How to retrieve XML CDATA text contents by org.xml.sax.ext.DefaultHandler2?

Discussion in 'XML' started by RC, Apr 30, 2009.

  1. RC

    RC Guest

    For example I have a XML tag

    <script>
    <![CDATA[
    My script is here
    ]]>
    </script>

    I am using org.xml.sax.ext.DefaultHandler2 to parse my XML
    file. How do I retrieve my script contents?
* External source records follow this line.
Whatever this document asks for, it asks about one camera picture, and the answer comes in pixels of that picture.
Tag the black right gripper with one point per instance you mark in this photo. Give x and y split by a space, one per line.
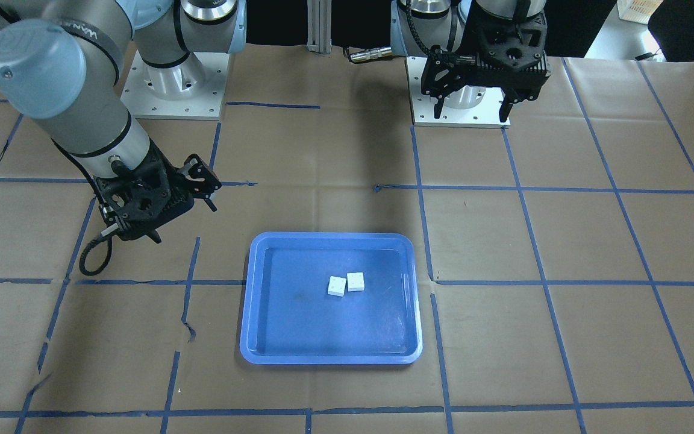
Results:
170 174

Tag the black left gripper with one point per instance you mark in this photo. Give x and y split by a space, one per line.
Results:
437 79

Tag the white block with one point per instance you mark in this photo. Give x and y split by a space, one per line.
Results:
337 286
355 282

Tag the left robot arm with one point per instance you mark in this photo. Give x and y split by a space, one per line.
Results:
418 25

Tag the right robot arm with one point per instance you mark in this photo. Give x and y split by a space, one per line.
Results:
59 63

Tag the blue plastic tray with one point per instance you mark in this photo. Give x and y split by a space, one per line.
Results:
288 319

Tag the brown paper table cover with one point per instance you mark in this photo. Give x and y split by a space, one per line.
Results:
555 260

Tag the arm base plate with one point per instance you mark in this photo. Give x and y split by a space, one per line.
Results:
470 107
194 90

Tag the aluminium frame post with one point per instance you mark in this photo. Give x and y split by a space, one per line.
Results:
319 26
    What shall I do in these two methods?
    @Override
    public void startElement(String uri, String localName, String qName,
    Attributes attributes)
    throws SAXException
    {
    if (qName.equals("script"))
    {
    // How to retrieve my script contents?
    }
    }
    @Override
    public void endElement(String uri, String localName, String qName)
    throws SAXException
    {
    if (qName.equals("script"))
    {
    // How to retrieve my script contents?
    }
    }



    Below two methods have no print out at all
    @Override
    public void endCDATA()
    {
    System.out.println("End of CDATA");
    }

    @Override
    public void startCDATA()
    {
    System.out.println("Start of CDATA");
    }

    Thank you very much in advance!
     
    RC, Apr 30, 2009
    #1
    1. Advertising

  2. RC

    Lew Guest

    RC wrote:
    > For example I have a XML tag
    >
    > <script>
    > <![CDATA[
    > My script is here
    > ]]>
    > </script>
    >
    > I am using org.xml.sax.ext.DefaultHandler2 to parse my XML
    > file. How do I retrieve my script contents?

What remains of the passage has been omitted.